Au Texas, un district scolaire de San Antonio s’est empressé « d’identifier et de retirer immédiatement 414 livres » de ses rayons. Dans le Mississippi, un maire refuse de débloquer les 100 000 dollars de financement du réseau de bibliothèques du comté de Madison tant que celui-ci n’aura pas purgé ses établissements des livres abordant les thèmes LGBTQ.
Décision « orwellienne »
« Tout ça me rend perplexe » a déclaré Art Spiegelman, le génial auteur de Maus, qui estime que le conseil d’école a pris une décision « orwellienne ». Justement, de l’autre côté de l’Atlantique, c’est Orwell qui est mis sur la sellette, mais par le camp adverse. À l’université de Northampton, au Royaume-Uni, l’administration diffuse un « trigger warning », c’est-à-dire un avertissement à l’intention des étudiants sous prétexte que l’œuvre contiendrait des passages à caractère sexuel susceptibles d’offenser ou de blesser et « aborde des sujets difficiles liés à la violence, au genre, à la sexualité, aux classes sociales, à la race, aux agressions, aux violences sexuelles, aux idées politiques et au langage grossier ». Comble de l’ironie pour un livre dont le thème principal est la censure intellectuelle exercée par un régime totalitaire, censure ciblant tout particulièrement les livres ! On croit rêver, mais le cauchemar est réel.

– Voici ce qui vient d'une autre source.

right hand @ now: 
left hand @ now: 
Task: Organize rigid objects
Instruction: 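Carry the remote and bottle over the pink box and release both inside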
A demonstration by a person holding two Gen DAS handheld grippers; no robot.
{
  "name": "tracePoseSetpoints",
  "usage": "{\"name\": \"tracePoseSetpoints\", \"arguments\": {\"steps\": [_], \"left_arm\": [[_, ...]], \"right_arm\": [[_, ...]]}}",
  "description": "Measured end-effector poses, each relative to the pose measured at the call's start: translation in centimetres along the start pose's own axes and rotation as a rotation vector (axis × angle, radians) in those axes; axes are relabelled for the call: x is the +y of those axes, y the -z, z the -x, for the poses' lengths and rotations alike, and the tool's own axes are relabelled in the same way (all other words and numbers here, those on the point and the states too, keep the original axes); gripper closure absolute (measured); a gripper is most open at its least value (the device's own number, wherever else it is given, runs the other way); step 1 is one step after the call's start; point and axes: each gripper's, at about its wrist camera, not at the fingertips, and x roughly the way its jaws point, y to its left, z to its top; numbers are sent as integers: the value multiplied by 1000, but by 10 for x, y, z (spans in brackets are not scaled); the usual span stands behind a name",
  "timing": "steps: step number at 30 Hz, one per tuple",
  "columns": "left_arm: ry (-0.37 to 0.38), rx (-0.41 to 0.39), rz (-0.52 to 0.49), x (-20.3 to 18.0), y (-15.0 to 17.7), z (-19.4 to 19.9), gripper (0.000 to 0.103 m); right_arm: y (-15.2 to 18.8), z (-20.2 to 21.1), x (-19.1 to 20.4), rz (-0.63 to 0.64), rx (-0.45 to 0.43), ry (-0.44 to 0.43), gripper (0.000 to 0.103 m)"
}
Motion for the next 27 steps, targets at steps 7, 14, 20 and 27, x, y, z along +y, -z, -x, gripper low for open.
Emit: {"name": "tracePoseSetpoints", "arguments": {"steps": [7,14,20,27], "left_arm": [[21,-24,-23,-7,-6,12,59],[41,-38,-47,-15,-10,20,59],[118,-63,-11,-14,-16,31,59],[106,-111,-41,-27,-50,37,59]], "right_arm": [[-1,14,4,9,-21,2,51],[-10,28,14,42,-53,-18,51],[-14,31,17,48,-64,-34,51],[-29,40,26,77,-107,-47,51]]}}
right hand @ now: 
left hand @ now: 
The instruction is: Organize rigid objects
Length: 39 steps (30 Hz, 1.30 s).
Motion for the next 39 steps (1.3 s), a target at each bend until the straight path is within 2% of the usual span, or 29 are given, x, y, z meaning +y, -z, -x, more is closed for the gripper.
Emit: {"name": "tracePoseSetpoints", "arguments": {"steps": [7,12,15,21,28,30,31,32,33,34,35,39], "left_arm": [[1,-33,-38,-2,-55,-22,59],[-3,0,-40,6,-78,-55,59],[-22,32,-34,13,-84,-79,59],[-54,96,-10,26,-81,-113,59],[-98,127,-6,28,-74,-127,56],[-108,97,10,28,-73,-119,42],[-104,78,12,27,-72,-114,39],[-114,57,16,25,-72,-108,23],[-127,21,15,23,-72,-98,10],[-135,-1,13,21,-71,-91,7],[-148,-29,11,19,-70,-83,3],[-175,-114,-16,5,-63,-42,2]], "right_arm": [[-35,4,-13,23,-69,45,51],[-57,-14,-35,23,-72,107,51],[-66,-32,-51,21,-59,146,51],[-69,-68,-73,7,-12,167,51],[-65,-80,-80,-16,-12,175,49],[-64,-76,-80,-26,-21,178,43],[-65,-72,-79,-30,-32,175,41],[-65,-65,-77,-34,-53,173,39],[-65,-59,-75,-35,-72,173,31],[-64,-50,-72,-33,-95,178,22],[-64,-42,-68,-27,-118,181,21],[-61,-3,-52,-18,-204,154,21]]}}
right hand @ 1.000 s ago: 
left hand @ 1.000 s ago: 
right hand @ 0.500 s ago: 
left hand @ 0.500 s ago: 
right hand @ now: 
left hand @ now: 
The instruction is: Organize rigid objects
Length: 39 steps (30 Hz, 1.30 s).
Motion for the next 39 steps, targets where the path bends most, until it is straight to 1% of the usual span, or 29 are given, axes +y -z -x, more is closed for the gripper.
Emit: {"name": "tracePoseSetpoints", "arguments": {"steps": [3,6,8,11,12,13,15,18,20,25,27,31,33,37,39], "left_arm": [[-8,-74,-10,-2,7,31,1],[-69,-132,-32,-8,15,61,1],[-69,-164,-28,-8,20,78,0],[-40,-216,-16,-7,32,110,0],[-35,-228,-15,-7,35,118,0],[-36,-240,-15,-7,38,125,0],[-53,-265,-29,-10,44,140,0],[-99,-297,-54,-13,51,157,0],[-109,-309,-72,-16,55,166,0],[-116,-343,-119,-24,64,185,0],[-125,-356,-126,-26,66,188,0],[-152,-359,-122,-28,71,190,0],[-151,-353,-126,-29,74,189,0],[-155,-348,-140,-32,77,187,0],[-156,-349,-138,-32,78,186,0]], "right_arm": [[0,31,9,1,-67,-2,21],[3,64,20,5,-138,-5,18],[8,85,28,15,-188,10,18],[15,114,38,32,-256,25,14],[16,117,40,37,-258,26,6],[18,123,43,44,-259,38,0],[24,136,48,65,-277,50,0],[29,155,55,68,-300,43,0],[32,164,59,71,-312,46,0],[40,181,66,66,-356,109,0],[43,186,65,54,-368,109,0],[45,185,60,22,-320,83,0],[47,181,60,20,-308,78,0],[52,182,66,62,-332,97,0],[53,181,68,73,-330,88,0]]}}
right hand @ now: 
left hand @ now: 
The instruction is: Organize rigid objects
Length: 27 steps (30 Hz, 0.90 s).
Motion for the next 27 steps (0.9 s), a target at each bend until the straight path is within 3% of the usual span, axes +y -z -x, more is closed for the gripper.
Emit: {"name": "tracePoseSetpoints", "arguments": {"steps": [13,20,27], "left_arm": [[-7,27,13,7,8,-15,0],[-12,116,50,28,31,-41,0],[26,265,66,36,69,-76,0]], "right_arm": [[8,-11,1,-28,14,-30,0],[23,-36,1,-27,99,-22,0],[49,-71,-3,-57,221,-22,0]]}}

Non loin de là, l’université de Salford a décidé d’avertir ses étudiants que la lecture de Jane Eyre, de Charlotte Brontë, ou de Les grandes espérances de Charles Dickens, pouvait être « éprouvante ». En 2020, à Burbank, en Californie, à la demande de parents, les écoles ont décidé d’interdire l’étude de certains livres, notamment Ne tirez pas sur l’oiseau moqueur de Harper Lee, Les aventures de Huckleberry Finn de Mark Twain et Des souris et des hommes de John Steinbeck, pour cause de… racisme. Consternant.
Et en France ?
Heureusement que cette tendance n’a pas atteint la France, vous direz-vous. Raté. Souvenez-vous du livre illustré On a chopé la puberté, de Mélissa Conté Grimard, Séverine Clochard et Anne Guillard, ouvrage destiné aux préadolescentes publié en 2018, et franchement censuré après que des « progressistes » estimant qu’il véhiculait des idées sexistes ont publié une pétition qui a réuni plus de 150 000 signatures. Le livre s’étant vendu à 5 000 exemplaires, on voit qu’il n’est pas nécessaire de lire un livre pour le condamner. La pression a été si forte que Milan, la maison d’édition, a décidé de ne pas le réimprimer. Victoire, en France aussi, du camp du bien, seul détenteur de la vérité à délivrer aux fillettes.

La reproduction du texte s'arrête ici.